Despite the many frustrations around the delay in relaying information about exam requirements in 2021, in contrast this has for me, been encouraging. I have instead, seen and heard teachers teaching to learn, not just teaching to an exam. I hope this has helped teachers to grow in confidence as they are reminded of the key concepts and learning in their subject instead of perhaps falling into the trap of teaching formulaic responses to exam questions. By focussing on the knowledge needed to confidently demonstrate the skills assessed, I hope our learners will be more prepared to approach whatever form of assessment they face. And perhaps cope better with further and higher education as a result.
In addition to this, in Art and design there has been a real shift of mindset to focus on quality not quantity of work. Rather than our young people churning out various similar pieces of art work – spending hours in class, after school and at home – to fill space on a sheet, we are instead encouraged to do less but focus on quality. For some of our learners, especial slow, careful workers, this shift is really advantageous. It allows their high quality work to shine without them being put off by the amount of work required. Many pupils have previously been turned off our subject by the sheer time it takes to complete folio work. Rather than the calming, creative outlet for young people which art and design should provide, it sometimes becomes a rushed dash to tick folio items off a list with teachers and young people both becoming stressed and anxious. I would welcome more discussion around how we help young people to capture and showcase their best learning. Let’s think about how we can best assess what we value.

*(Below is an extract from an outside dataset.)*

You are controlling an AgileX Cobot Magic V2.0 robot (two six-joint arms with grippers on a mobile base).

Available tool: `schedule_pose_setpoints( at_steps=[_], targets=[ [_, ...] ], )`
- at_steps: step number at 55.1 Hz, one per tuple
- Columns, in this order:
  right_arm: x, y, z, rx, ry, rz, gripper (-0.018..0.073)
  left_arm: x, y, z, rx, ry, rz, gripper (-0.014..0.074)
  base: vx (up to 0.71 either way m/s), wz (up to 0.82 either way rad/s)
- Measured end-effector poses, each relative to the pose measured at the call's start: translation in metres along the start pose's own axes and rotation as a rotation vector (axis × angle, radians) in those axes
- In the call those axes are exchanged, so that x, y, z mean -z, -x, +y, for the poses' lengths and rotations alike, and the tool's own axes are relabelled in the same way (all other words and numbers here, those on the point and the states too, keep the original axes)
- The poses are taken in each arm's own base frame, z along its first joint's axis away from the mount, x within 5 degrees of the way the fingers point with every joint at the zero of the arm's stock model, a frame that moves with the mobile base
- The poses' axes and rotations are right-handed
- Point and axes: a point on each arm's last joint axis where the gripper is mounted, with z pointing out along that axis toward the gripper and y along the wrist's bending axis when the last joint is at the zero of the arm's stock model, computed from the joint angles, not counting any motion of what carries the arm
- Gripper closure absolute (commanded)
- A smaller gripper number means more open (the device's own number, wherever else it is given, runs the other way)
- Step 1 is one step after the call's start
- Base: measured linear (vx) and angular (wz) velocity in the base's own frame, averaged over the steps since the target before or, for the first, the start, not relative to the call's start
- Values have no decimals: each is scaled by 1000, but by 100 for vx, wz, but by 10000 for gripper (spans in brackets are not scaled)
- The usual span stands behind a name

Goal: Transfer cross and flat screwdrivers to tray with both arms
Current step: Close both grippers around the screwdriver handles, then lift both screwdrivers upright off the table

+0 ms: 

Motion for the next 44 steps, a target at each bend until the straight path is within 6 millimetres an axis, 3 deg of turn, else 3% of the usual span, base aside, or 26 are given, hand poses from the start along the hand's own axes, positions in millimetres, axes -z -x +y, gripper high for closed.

Another consideration which I feel it would be useful to discuss is the structure and systems in place within schools. Do we need young people in the secondary building 5 full days? Do we need staff in School or could this open up opportunities for greater flexible working? Would later start times help young people to be less tired during the day? Can we learn lessons from the remote/blended learning timetable models many schools developed during lockdown, and which many young people thrives under? I know in art and design we were very excited by the possibility of seeing seniors for fewer but longer periods of time. In a practical subject this would be hugely beneficial. We saw the benefits this would have in terms of relationship building with pupils but also in terms of encouraging independent learning. There are so many questions which can be extremely unsettling and frustrating for staff, but yet it welcomes the possibility of a new normal.
Perhaps controversially, there are many other aspects which indeed contribute to a healthy school experience for learners but have had to be adapted. We must ask ourselves if these are essential or if there is another way we can give pupils these experiences.
I suppose it’s important to finally point out that every single person I know in education is currently working flat out in the strangest of situations to ensure the very best for our learners. School and senior leaders are under a huge amount of pressure at the moment, and I am personally in awe of how they are coping. The situation we find ourselves in in school is hugely challenging but it is no surprise that our amazing teachers are rising to the challenge. Right now might not be the right time to implement huge change. Capacity amongst staff is limited during current times. But I do think it’s important to debate the status quo. If we fail to have these conversations now, and go back to doing things the way we’ve always done them then nothing will change.
When things get tough this week remember that being positive is not pretending that everything is good, it is trying to see the good in every situation.
As always, it would be useful to hear your thoughts. Have a good week everyone!